The picture is actually from my last water-trekking trip, in Pumalin Parque, Chile, last January. Juanfe, the guide, took this photo as I kayaked out of one of the fjords. I remember that after I finished being a canoe guide and I returned home to PA, I told myself that I'd go on a week-long water-trekking trip at least once a year. I've fallen somewhat short, doing 2 trips in the 3.5 years since then. I'd blame my career in astronomy, but really, the only reason I was in Chile to go sea kayaking was because I was there on a NSF-paid observing trip at a Chilean telescope... so really, I can't complain. Thanks for your tax dollars.

Friday, November 24, 2006

before the pilgrims, there was no alcohol?

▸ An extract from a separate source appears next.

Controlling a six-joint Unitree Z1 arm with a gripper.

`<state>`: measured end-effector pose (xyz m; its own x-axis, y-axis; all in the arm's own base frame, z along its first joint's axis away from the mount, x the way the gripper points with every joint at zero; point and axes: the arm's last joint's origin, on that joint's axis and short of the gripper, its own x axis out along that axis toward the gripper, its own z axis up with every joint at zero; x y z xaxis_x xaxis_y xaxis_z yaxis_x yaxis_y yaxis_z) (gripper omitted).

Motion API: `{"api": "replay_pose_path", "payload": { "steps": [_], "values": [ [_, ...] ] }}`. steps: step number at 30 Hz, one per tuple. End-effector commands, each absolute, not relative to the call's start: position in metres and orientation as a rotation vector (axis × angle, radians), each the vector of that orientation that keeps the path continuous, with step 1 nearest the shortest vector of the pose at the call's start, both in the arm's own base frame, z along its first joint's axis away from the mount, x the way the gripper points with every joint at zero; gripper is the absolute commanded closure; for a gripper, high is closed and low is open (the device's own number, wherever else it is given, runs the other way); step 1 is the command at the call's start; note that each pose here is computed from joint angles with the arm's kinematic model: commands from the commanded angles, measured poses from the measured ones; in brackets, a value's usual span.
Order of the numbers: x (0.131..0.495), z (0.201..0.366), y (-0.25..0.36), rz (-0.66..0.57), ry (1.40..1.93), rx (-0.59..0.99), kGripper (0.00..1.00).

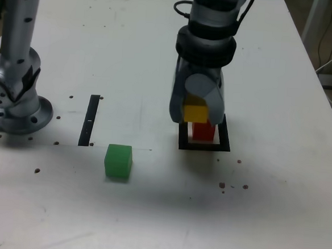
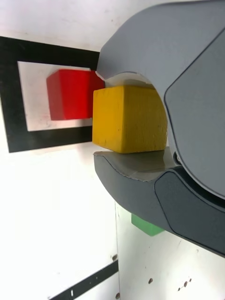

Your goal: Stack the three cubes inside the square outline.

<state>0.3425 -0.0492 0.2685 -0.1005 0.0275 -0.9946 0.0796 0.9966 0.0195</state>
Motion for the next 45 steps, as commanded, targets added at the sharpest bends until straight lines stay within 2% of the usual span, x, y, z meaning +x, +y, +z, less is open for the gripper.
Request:
{"api": "replay_pose_path", "payload": {
  "steps": [1, 6, 19, 29, 35, 45],
  "values": [
    [0.349, 0.269, -0.046, -0.037, 1.662, 0.073, 0.67],
    [0.358, 0.267, -0.041, -0.036, 1.657, 0.069, 0.67],
    [0.361, 0.257, -0.030, -0.027, 1.689, 0.060, 0.67],
    [0.358, 0.259, -0.030, -0.043, 1.675, 0.053, 0.59],
    [0.359, 0.256, -0.030, -0.060, 1.670, 0.055, 0.46],
    [0.358, 0.252, -0.029, -0.076, 1.676, 0.060, 0.32]
  ]
}}
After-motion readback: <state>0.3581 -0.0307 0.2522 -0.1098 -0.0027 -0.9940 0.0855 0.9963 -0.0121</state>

I've spent the last 2 Thanksgivings with friends, on the other side of the country from my family, and I love it. I mean really, at this point, these people are my family anyway, except that it's not as embarrassing to drunkenly discuss sex. And even though the host & hostess didn't let me deep fry a turkey like last year, it was still a glorious holiday.

shf: Dude, look at all this food.
me: Yeah, there's like what, 15 trays of sides? Two turkeys and a ham? And 8 pies? So basically, everybody gets half a tray, a quarter pie, and lots of turkey and ham.
shf: I swear, this is my favorite holiday.
me: Hmm... maybe if we dressed up too, then it would be my favorite holiday.

Then I remembered that back in the day, we actually did dress up for Thanksgiving. I was an Indian, but the Pilgrims thought they'd be all clever and dress up like Chaucer's pilgrims in the Canterbury Tales. I thought the Pilgrims were pretty lame until they began sharing the Knob Creek. Just like on the first Thanksgiving...

Wednesday, November 22, 2006

bill murray v bruce lee


In the words of the s-process, I would call my trip to China an "enriching experience." It was filthy and crowded, with super-aggressive people trying to scam you or sell junk, and the cities smelled mostly like a mix of diarrhea and vomit. But every now and again, I'd find one of these grand, impressive parks and finally have a chance to relax. Really, the best parts of Xi'an and Beijing were those that reminded me most of Kyoto.